## PROBLEM TO SOLVE
Restate word for word the lines of the entries below, starting with the line that holds "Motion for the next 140" and ending with the line that holds "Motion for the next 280", and no others.

## PROVIDED DATA

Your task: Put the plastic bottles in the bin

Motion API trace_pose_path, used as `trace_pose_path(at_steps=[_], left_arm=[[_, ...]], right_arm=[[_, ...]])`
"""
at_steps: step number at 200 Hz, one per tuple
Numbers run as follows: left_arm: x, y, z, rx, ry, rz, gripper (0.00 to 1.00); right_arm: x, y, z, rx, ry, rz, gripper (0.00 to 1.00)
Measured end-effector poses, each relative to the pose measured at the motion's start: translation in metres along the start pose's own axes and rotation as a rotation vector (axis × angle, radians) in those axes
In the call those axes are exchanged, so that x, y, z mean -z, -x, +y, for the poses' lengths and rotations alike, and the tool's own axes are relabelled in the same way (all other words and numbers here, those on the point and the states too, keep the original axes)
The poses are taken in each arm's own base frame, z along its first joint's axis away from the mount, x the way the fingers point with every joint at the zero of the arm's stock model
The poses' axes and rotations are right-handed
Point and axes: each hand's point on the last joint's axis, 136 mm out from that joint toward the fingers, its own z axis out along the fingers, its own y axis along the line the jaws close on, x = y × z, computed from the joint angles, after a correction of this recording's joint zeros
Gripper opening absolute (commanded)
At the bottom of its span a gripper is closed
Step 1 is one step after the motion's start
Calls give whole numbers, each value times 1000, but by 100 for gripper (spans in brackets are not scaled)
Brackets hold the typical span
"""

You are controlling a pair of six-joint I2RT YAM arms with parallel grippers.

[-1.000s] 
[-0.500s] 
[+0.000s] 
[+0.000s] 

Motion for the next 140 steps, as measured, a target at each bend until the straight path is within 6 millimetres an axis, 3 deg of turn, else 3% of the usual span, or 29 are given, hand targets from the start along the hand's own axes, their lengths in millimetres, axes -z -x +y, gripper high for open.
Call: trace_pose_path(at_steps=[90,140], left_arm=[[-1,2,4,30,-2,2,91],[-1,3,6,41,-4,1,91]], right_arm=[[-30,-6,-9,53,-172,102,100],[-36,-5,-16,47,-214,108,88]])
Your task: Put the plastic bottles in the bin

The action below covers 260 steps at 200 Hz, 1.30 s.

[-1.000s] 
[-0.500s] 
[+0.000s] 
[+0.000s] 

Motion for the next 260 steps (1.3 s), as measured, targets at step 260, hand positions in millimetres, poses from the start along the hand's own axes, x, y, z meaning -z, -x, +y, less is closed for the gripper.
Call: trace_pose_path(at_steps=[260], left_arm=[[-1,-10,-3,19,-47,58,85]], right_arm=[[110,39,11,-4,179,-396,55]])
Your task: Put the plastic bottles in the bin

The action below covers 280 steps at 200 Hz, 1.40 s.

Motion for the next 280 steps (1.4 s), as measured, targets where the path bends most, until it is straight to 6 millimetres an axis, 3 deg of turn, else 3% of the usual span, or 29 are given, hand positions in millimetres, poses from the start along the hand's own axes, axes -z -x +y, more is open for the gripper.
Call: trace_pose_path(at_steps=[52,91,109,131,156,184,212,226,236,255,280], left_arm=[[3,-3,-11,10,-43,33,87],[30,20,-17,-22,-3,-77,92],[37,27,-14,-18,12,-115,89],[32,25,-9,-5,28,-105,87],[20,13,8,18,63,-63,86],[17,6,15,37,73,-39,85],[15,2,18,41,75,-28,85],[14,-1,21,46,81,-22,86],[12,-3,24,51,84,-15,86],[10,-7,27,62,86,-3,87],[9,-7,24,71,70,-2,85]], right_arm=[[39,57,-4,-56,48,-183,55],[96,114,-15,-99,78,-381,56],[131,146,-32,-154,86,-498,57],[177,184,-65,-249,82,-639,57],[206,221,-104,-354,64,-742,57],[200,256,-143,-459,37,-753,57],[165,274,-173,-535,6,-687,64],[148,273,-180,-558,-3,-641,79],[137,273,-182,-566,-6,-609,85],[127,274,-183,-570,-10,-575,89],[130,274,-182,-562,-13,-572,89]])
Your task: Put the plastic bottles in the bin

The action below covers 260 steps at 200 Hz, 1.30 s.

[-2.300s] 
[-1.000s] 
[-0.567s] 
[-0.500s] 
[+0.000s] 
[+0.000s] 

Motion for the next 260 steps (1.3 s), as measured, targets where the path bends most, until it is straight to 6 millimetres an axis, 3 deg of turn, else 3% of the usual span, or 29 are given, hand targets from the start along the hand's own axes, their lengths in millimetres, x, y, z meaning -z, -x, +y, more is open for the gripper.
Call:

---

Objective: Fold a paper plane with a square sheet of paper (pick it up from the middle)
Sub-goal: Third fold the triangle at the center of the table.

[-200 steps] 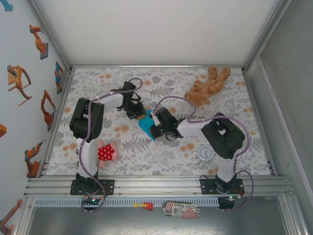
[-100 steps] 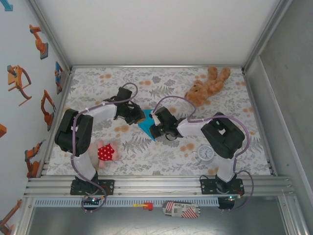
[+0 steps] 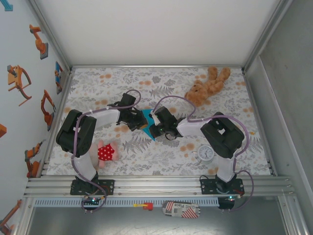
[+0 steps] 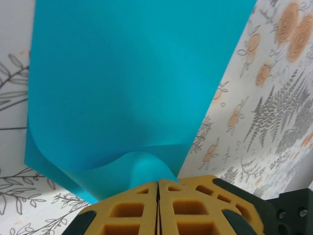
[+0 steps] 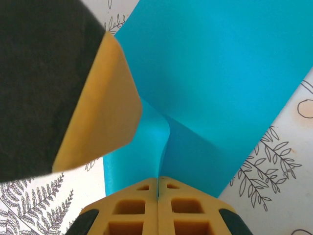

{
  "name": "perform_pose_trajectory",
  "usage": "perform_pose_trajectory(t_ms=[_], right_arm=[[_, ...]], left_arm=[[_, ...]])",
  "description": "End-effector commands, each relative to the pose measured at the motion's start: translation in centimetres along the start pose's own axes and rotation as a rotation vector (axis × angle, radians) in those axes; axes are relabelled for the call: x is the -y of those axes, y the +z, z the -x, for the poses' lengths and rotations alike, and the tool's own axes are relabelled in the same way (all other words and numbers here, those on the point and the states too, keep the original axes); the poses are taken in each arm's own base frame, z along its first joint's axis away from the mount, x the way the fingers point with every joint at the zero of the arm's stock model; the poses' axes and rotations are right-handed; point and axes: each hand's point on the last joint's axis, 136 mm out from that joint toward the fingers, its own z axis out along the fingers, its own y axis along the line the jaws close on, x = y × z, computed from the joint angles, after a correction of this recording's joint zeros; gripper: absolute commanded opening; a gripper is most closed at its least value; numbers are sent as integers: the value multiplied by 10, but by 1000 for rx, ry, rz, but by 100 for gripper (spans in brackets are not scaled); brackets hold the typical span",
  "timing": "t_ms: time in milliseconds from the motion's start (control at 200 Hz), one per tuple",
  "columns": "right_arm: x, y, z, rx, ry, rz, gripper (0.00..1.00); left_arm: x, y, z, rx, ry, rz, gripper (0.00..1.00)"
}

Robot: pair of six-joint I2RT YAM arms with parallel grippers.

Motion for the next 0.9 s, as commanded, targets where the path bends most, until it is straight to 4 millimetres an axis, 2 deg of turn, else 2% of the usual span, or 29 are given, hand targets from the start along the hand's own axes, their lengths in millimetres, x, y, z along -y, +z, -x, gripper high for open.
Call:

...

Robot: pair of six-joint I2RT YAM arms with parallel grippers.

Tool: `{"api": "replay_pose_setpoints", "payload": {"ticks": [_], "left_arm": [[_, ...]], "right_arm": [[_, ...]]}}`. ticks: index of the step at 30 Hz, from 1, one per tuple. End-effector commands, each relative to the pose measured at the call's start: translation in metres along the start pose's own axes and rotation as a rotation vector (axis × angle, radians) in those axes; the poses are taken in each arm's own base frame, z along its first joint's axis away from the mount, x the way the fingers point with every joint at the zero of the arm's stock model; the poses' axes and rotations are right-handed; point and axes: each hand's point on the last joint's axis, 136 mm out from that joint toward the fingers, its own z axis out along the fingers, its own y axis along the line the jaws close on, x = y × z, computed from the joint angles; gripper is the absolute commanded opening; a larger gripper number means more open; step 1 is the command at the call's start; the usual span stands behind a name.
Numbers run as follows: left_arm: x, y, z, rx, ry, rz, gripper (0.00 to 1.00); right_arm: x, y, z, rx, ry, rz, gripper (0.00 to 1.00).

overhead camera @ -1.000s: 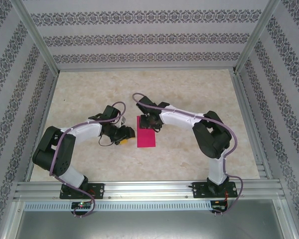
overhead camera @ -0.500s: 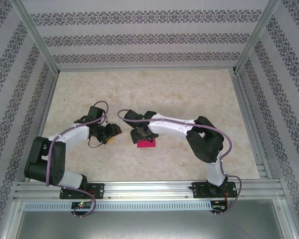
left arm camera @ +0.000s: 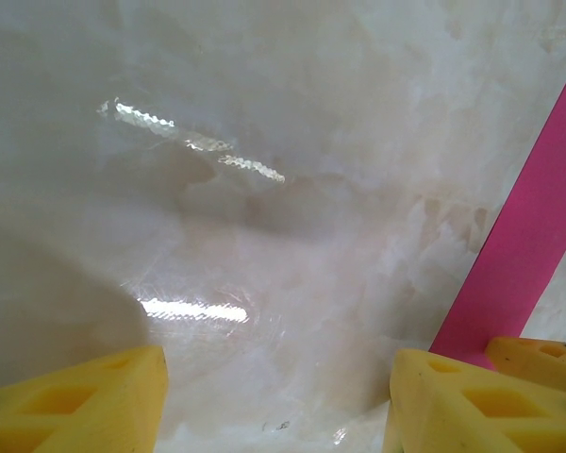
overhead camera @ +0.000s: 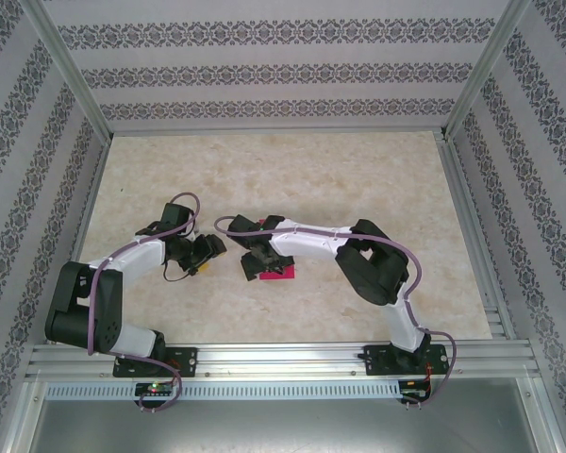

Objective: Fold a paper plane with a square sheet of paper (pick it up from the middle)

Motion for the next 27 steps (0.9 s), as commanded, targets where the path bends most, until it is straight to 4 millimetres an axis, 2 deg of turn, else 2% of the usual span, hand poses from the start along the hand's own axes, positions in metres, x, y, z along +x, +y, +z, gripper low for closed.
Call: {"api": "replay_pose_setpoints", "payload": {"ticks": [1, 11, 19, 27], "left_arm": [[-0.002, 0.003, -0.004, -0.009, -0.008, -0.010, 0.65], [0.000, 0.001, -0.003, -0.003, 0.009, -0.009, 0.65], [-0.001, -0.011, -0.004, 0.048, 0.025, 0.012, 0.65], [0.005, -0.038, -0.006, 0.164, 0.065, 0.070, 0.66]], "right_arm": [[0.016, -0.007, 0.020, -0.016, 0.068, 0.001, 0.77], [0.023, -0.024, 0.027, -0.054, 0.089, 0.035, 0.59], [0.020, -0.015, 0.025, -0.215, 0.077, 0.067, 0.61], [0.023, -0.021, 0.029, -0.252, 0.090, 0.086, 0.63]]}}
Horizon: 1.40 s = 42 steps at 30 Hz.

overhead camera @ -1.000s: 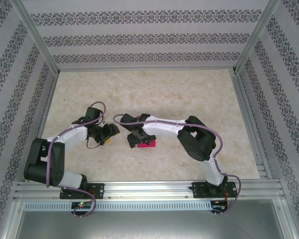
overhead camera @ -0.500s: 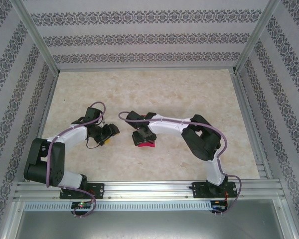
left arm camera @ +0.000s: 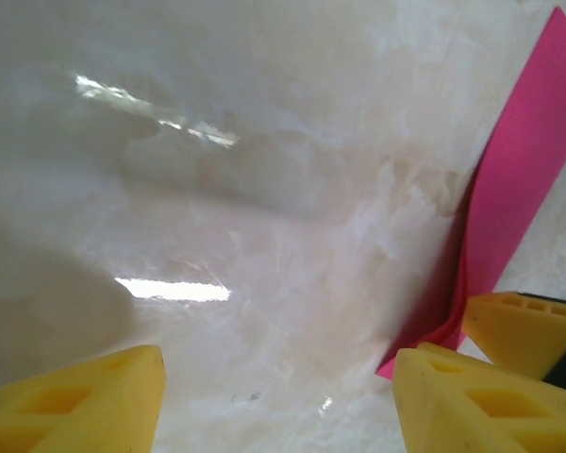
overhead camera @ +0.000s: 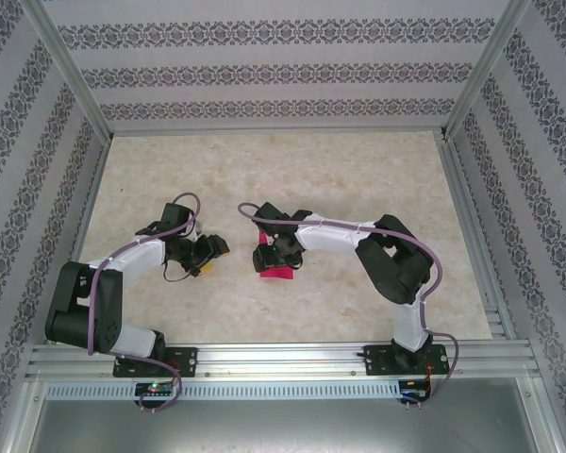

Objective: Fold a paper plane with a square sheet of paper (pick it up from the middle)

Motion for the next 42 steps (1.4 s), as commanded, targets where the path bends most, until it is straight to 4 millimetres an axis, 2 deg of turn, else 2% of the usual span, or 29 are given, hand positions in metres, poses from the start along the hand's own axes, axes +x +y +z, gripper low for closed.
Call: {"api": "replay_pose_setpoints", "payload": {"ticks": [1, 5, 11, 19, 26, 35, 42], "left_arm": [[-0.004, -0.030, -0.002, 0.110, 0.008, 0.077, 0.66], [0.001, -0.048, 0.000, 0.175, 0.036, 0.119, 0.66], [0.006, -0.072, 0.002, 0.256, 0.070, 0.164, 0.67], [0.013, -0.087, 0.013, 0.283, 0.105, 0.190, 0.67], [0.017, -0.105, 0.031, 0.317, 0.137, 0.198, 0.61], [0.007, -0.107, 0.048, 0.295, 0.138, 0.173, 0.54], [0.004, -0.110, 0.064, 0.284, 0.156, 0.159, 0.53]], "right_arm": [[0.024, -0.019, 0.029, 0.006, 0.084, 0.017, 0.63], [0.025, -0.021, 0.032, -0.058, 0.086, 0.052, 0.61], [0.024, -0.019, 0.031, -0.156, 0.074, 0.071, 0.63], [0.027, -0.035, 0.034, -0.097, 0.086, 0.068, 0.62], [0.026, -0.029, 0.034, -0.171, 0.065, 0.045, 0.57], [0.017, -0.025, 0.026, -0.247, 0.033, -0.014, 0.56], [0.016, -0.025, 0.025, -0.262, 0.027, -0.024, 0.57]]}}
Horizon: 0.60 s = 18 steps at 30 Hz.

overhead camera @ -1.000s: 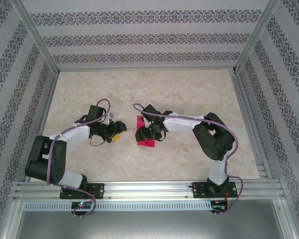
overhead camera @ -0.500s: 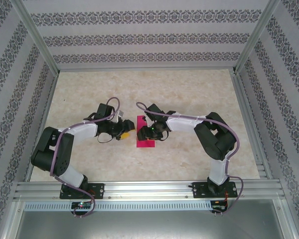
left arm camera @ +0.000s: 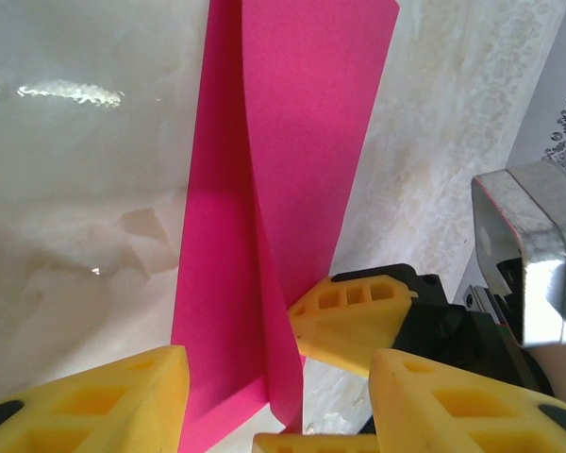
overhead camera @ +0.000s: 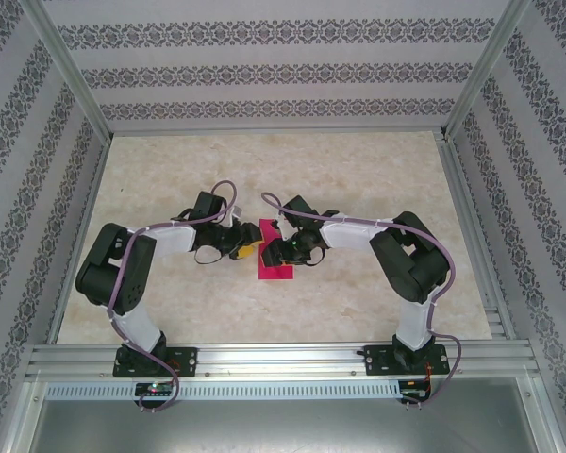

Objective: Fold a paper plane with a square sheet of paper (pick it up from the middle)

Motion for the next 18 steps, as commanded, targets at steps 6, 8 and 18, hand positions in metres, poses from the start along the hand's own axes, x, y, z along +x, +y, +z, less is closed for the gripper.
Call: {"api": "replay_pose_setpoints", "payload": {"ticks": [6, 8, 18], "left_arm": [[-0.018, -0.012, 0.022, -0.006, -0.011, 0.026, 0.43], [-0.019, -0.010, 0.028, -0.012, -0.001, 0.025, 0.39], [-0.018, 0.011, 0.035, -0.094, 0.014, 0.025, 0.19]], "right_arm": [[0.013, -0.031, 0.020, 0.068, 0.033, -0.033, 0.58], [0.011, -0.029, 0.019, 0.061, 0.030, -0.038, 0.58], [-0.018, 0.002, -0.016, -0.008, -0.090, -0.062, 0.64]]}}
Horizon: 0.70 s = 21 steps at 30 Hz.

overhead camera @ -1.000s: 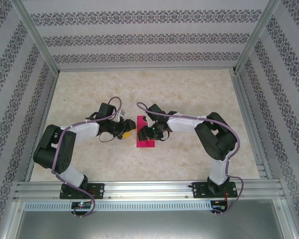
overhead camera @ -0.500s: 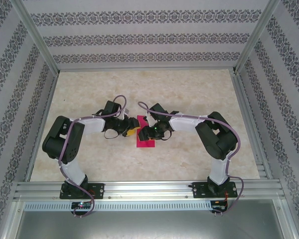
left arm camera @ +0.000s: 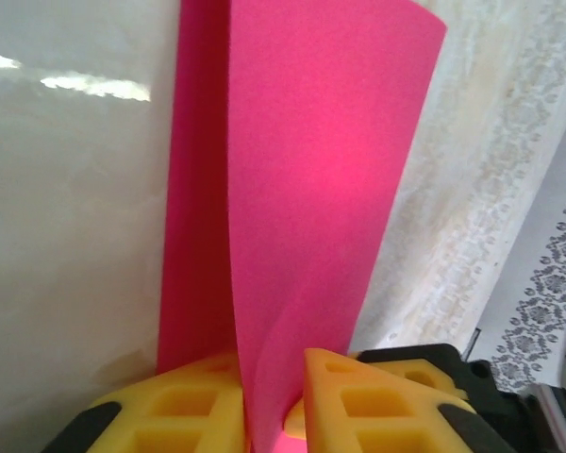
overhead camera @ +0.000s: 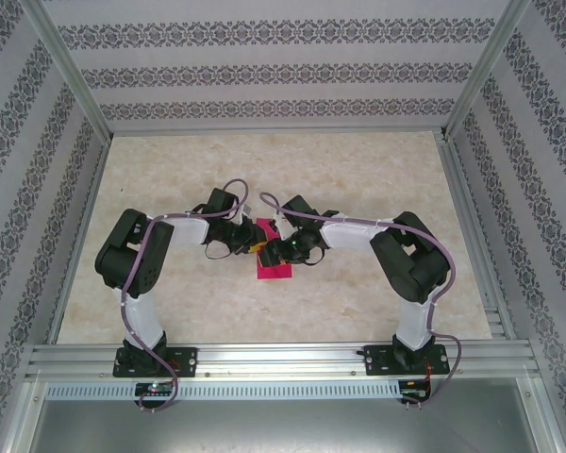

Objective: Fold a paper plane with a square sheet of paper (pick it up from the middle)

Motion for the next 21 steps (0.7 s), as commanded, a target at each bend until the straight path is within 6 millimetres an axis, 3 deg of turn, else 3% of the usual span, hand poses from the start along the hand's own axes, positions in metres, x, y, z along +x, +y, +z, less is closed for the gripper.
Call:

## TASK SOLUTION
Motion for the next 140 steps, as measured, a target at each bend until the straight path is within 6 millimetres an axis, 3 deg of turn, else 3% of the usual span, or 29 are given, hand targets from the start along the hand's own axes, their lengths in millimetres, axes -z -x +y, gripper high for open.
Call: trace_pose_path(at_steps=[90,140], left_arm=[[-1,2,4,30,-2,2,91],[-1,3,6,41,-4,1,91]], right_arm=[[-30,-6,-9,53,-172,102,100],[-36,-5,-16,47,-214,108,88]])
Your task: Put the plastic bottles in the bin

The action below covers 260 steps at 200 Hz, 1.30 s.

[-1.000s] 
[-0.500s] 
[+0.000s] 
[+0.000s] 

Motion for the next 260 steps (1.3 s), as measured, targets at step 260, hand positions in millimetres, poses from the start along the hand's own axes, x, y, z meaning -z, -x, +y, less is closed for the gripper.
Call: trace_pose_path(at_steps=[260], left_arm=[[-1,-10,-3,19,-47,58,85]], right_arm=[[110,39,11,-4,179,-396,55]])
Your task: Put the plastic bottles in the bin

The action below covers 280 steps at 200 Hz, 1.40 s.

Motion for the next 280 steps (1.4 s), as measured, targets where the path bends most, until it is straight to 6 millimetres an axis, 3 deg of turn, else 3% of the usual span, or 29 are given, hand positions in millimetres, poses from the start along the hand's own axes, axes -z -x +y, more is open for the gripper.

Nothing remains to be written for this exercise.